THE TASK: Print the listing below exactly as written.

----

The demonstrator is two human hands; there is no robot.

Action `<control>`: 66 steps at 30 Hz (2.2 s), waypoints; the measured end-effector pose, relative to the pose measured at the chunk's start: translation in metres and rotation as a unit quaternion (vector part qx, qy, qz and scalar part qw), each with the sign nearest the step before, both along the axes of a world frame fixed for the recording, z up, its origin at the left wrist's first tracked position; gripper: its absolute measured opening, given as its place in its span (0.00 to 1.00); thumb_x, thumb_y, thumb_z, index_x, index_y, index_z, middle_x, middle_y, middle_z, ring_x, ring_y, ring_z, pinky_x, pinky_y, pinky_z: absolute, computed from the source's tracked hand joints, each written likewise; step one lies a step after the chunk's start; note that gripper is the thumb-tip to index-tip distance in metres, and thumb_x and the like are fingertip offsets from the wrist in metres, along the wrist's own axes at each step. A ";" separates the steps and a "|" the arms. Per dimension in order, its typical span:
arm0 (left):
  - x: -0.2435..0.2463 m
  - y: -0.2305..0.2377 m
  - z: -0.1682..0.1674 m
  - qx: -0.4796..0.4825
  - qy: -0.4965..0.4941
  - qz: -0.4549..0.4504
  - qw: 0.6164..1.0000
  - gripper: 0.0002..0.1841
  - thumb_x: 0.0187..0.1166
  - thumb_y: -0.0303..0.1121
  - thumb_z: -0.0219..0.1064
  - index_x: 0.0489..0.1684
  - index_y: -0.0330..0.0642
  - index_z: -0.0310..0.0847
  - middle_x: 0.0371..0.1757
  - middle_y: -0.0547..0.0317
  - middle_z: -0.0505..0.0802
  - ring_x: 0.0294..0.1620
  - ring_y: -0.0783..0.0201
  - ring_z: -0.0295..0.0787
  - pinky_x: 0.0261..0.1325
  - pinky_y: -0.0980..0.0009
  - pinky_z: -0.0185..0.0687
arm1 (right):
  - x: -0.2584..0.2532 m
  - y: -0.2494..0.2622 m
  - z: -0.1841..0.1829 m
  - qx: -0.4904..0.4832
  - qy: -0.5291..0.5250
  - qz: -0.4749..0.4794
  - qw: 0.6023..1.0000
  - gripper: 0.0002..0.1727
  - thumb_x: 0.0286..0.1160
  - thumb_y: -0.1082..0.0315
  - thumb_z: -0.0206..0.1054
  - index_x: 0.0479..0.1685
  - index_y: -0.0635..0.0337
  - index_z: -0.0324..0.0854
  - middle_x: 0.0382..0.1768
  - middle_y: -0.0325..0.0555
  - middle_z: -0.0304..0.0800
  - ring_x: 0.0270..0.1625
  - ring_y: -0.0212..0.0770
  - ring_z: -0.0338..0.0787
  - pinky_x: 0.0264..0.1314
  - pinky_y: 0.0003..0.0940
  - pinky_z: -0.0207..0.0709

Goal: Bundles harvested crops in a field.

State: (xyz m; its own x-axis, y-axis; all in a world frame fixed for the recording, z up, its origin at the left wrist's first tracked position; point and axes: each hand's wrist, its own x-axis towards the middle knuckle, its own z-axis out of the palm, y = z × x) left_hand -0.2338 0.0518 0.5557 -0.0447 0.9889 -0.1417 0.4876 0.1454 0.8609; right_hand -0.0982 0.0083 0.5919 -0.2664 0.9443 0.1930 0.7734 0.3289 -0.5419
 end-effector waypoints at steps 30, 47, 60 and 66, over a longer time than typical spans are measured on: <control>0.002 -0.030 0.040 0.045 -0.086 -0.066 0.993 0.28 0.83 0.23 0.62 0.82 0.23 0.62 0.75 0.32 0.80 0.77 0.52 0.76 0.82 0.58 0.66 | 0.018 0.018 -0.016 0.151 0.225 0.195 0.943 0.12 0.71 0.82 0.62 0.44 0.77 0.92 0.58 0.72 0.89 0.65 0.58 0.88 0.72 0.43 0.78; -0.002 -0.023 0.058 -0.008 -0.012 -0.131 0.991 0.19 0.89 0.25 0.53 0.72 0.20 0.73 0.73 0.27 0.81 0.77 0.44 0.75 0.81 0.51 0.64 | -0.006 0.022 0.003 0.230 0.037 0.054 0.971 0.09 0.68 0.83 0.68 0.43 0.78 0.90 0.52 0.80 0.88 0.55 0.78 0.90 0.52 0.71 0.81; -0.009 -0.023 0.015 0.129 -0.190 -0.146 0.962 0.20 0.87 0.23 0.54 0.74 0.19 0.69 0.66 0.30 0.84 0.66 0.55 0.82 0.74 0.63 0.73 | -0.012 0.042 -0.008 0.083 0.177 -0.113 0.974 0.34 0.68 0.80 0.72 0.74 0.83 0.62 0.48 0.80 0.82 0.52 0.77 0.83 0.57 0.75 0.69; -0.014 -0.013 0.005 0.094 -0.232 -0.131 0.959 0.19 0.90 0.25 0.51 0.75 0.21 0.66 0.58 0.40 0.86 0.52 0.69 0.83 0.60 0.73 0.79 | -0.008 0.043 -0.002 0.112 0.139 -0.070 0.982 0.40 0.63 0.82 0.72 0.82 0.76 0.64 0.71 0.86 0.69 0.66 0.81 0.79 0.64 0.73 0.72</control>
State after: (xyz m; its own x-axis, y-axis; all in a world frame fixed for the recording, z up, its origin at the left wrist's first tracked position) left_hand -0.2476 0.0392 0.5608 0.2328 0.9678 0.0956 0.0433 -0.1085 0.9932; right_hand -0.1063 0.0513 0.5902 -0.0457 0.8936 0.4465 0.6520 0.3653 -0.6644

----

TASK RESULT:
The demonstrator is two human hands; there is no robot.

Action `<control>`: 66 steps at 30 Hz (2.2 s), waypoints; the measured end-effector pose, relative to the pose measured at the chunk's start: translation in metres and rotation as a unit quaternion (vector part qx, qy, qz and scalar part qw), each with the sign nearest the step before, both along the axes of a world frame fixed for the recording, z up, its origin at the left wrist's first tracked position; gripper: its absolute measured opening, given as its place in its span (0.00 to 1.00); thumb_x, thumb_y, thumb_z, index_x, index_y, index_z, middle_x, middle_y, middle_z, ring_x, ring_y, ring_z, pinky_x, pinky_y, pinky_z: absolute, computed from the source's tracked hand joints, each written likewise; step one lies a step after the chunk's start; note that gripper is the thumb-tip to index-tip distance in metres, and thumb_x and the like are fingertip offsets from the wrist in metres, along the wrist's own axes at each step. A ";" separates the steps and a "|" the arms. Per dimension in order, its typical span:
arm0 (left):
  - x: -0.2435..0.2463 m
  - y: -0.2305..0.2377 m
  - z: -0.1682..0.1674 m
  - qx: -0.4796..0.4825
  - qy: -0.4965..0.4941
  - qz: -0.4549..0.4504
  - qw: 0.6164..1.0000
  - gripper: 0.0002..0.1841
  - thumb_x: 0.0187..0.1166
  - thumb_y: -0.0303..0.1121
  - thumb_z: -0.0219..0.1064
  - index_x: 0.0489..0.1684
  - index_y: -0.0330..0.0642
  - index_z: -0.0310..0.0847
  - middle_x: 0.0371..0.1757
  - middle_y: -0.0547..0.0317
  - middle_z: -0.0505..0.0802
  - ring_x: 0.0294..0.1620
  - ring_y: -0.0783..0.0201
  - ring_z: -0.0295..0.0787
  - pinky_x: 0.0261..0.1325
  - pinky_y: -0.0980..0.0009
  - pinky_z: -0.0185..0.0687
arm1 (right):
  - x: -0.2584..0.2532 m
  - y: -0.2494..0.2622 m
  - z: -0.1841..0.1829 m
  - qx: -0.4904..0.4832
  - qy: -0.5291..0.5250
  - qz: -0.4749..0.4794
  - qw: 0.6023..1.0000
  - gripper: 0.0002..0.1727
  - thumb_x: 0.0286..0.1160
  - thumb_y: -0.1082..0.0315
  - thumb_z: -0.0206..0.1054
  - index_x: 0.0479..0.1685
  - index_y: -0.0635..0.0337
  - index_z: -0.0324..0.0854
  - middle_x: 0.0382..0.1768
  - middle_y: -0.0325..0.0555
  - middle_z: -0.0304..0.0800
  - ring_x: 0.0270..0.1625
  - ring_y: -0.0212..0.0770
  - ring_z: -0.0338..0.0787
  - pinky_x: 0.0264..0.1314
  - pinky_y: 0.0003..0.0940
  - pinky_z: -0.0207..0.0709

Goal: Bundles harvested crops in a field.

State: (xyz m; its own x-axis, y-axis; all in a world frame fixed for the recording, z up, its origin at the left wrist's first tracked position; point and axes: each hand's wrist, its own x-axis towards the middle knuckle, its own z-axis out of the palm, y = z × x) left_hand -0.2338 0.0518 0.5557 -0.0447 0.9889 -0.1417 0.4876 0.1454 0.8609; right_hand -0.0982 0.0083 0.5919 -0.2664 0.9443 0.1930 0.7734 0.3289 -0.5419
 end-effector waypoints at steps 30, 47, 60 and 66, over a longer time than typical spans are measured on: <control>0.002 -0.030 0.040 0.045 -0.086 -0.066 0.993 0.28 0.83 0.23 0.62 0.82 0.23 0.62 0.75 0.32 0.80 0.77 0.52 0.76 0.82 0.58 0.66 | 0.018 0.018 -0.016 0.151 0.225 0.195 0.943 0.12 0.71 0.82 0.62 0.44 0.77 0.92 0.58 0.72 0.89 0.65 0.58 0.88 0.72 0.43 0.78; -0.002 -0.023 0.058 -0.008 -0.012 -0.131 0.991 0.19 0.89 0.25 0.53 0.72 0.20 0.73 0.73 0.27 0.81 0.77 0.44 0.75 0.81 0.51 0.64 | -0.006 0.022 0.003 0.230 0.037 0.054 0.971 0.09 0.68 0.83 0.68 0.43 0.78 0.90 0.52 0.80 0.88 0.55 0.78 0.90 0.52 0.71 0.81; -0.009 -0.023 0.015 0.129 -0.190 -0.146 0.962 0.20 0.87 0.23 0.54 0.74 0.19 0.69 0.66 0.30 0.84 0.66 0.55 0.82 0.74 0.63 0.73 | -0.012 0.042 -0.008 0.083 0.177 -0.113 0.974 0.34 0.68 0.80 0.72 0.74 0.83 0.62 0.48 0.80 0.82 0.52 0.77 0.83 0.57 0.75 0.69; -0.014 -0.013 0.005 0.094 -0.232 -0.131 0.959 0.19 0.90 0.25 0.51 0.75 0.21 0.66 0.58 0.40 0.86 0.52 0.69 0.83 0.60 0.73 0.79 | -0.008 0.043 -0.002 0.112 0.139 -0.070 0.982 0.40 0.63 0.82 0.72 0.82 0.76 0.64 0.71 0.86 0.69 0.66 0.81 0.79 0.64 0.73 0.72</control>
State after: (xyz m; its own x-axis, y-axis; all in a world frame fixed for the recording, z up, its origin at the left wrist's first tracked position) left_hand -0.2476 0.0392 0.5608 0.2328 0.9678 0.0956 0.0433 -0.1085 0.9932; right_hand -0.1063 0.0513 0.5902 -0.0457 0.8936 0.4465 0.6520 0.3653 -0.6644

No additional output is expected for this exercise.